Филимон тут же заткнулся, прикрыв глаза, будто уснул опять.
– Так где, говоришь, Потапыч? – вновь обернулся царь Антип к боярину Семену.
– Везде, батюшка наш, куды ни плюнь.
– Точнее.
– А точнее, так у меня три дочки на выданье.
– Во-он ты куды плюнул! – поправил царь Антип корону концом посоха. – Породниться, значится, хочешь.
– А чем мои других хуже? – выкрутился боярин Семен.
– А мои? – встрепенулся лежащий на полу боярин Филимон. – Мои тоже ничего!
– А их тоже, того, веслом? – уставился на него царь Антип.
– Зачем веслом? – похлопал глазами Филимон, воздевая себя на непослушные ноги и ища глазами свой посох.
– Мало ли, может у вас энто наследственное, хе-хе.
– Ха, ха-ха! – загоготали бояре.
– Скалкой было, для порядку.
– По башке?
– Зачем по башке?
– Да так. Веселый ты, человек, Филька.
– Ага, ну да, – поспешно согласился тот, выжимая руками полы кафтана.
– Еще у кого дочки? – царь Антип обвел взглядом бояр.
– Да, почитай, у кажного по две, по три, – ответил за всех боярин Семен Потапыч.
– Расстарались вы, бороды многогрешные, – прицокнул языком царь-батюшка. – Так что ж делать-то будем, ась?
– Да бери, надежа-царь, моих, и всего делов! – стукнул посохом боярин Семен, гордо выпрямляя спину. Луч солнца коснулся его кафтана, и тот заблестел, засиял шитьем золотым.
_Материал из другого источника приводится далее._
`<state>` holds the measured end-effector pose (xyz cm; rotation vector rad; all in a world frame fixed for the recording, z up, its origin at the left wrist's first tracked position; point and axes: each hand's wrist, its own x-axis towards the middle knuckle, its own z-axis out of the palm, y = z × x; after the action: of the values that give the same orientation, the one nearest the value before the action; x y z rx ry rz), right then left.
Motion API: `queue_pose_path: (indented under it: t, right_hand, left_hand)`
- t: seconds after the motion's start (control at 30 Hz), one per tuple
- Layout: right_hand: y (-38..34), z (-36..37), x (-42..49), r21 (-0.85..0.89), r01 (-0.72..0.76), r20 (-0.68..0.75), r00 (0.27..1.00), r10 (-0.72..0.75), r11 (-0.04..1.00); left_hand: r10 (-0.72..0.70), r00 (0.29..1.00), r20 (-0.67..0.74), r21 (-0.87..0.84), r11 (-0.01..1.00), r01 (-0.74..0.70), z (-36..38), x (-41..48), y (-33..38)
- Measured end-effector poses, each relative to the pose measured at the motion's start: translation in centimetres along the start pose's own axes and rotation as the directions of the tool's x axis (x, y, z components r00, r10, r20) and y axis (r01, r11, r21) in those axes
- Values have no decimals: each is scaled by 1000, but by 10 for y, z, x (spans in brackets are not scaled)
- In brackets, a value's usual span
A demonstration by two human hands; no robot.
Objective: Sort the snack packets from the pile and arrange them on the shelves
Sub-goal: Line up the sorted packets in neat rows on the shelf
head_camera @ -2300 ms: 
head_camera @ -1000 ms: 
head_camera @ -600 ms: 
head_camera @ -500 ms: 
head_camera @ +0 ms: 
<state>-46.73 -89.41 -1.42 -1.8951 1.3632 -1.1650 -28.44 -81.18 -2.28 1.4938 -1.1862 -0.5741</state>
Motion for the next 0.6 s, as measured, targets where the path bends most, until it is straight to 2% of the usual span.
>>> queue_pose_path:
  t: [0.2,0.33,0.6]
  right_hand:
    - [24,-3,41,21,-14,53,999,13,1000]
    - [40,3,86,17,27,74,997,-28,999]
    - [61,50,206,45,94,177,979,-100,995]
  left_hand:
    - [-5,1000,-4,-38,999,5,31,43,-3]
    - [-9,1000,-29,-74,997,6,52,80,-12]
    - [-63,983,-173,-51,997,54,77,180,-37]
– А чего это твоих? – вскочил со скамьи боярин Трофим. – Мои-то, чай, не хуже будут.
– Молчал бы уж, – бросил ему боярин Семен. – Сравнил тоже!
– Ты на что енто намекашь, ась? – борода у боярина Трофима встала дыбом, глаза выкатились, наливаясь гневом. – На что намекаешь, я тебя спрашиваю?
– Знамо, на что! У дочек-то поспрошай. Особливо у старшей.
– Ах ты…
– Ну, ты, не балуй, – погрозил ему посохом боярин Семен.
– А мои?! – поспешно вскочил вслед за Трофимом боярин Василий. – Мои тоже, чай, не пальцем деланные!
– А ты, Васька, не встревай! – прорычал в бороду боярин Семен.
– Да-да, ты лучше помолчи! – поддакнул ему Трофим.
– Чего это я молчать должон?
– А того!
– Чего – того?
– Того самого!
– А в глаз?
– А в лоб?
– Ах ты…
Бац!
Хлоп!
Хрясь!
– О-ох, уби-или! Обезглазили! – заголосил боярин Трофим, вертясь на месте и держась за глаз.
– Мое ухо, ухо мое! – взвизгнул боярин Василий.
– Что ухо! У меня искры из глаз! О-ох, свет в очах померк… – прорычал боярин Семен, потирая зашибленный лоб. – Ну, пес смердячий!..
Хлоп!
Бац!
Хрясь!
– Ау!
– О-ох!
– У-у-ы-ы!
– Цыц! Прекратить! – не вытерпел царь Антип.
И возня в думском углу враз стихла, будто и не было ничего. Бояре сидели рядком, преданно взирая на царя-батюшку.
– Безобразие! Вам тут чего, харчевня али царские палаты? Раздухарились, орлы, крыльями размахались. Ух, я вас!..
– Дак мы, царь-батюшка, – осторожно подал голос боярин Трофим, пытаясь проморгаться правым опухшим глазом.
– Молчать!!! Сватья, чтоб вас, тестюшки дорогие.
Бояре думские стыдливо потупили очи и надули губы. Неясно только, вину свою осознали али обиду на морды налепили.
– Вот так! А будет, как скажу. Пока вы тут посохами размахивали да за бороды друг друга таскали, мысля мне пришла: дадим детям луки тугие да стрелы каленые, выйдут они во чисто поле…
– Как, отец? Опять в поле? – перепужался Козьма, аж присев чуток. – Так вы же сказали…
– Да ты дослушай сперва, а потом уж энти, как их… реверансы откалывай.
– Но ведь поле… – пробормотал Козьма.
– А я бы сейчас груздёв моченых отведал, – мечтательно облизнулся боярин Филимон.
– Это ты к чему, Филька, сказанул? – повернул к нему голову царь Антип.
– Энта, как ее… атсосанция наклюнулась: каленые – моченые, – покачал рукой боярин Филимон из стороны в сторону, будто ходики маятником.
– Ага, – скумекал царь Антип. – А у меня тоже кой-чего наклюнулось. Вот послушай: груздей – плетей.
– Да за что же, отец родной?!
– А за глупость, Филька. А может, огреть чем тебя по башке, шоб не встревал в умные беседы со всякими глупостями, ась? Груздев ему, видишь ли!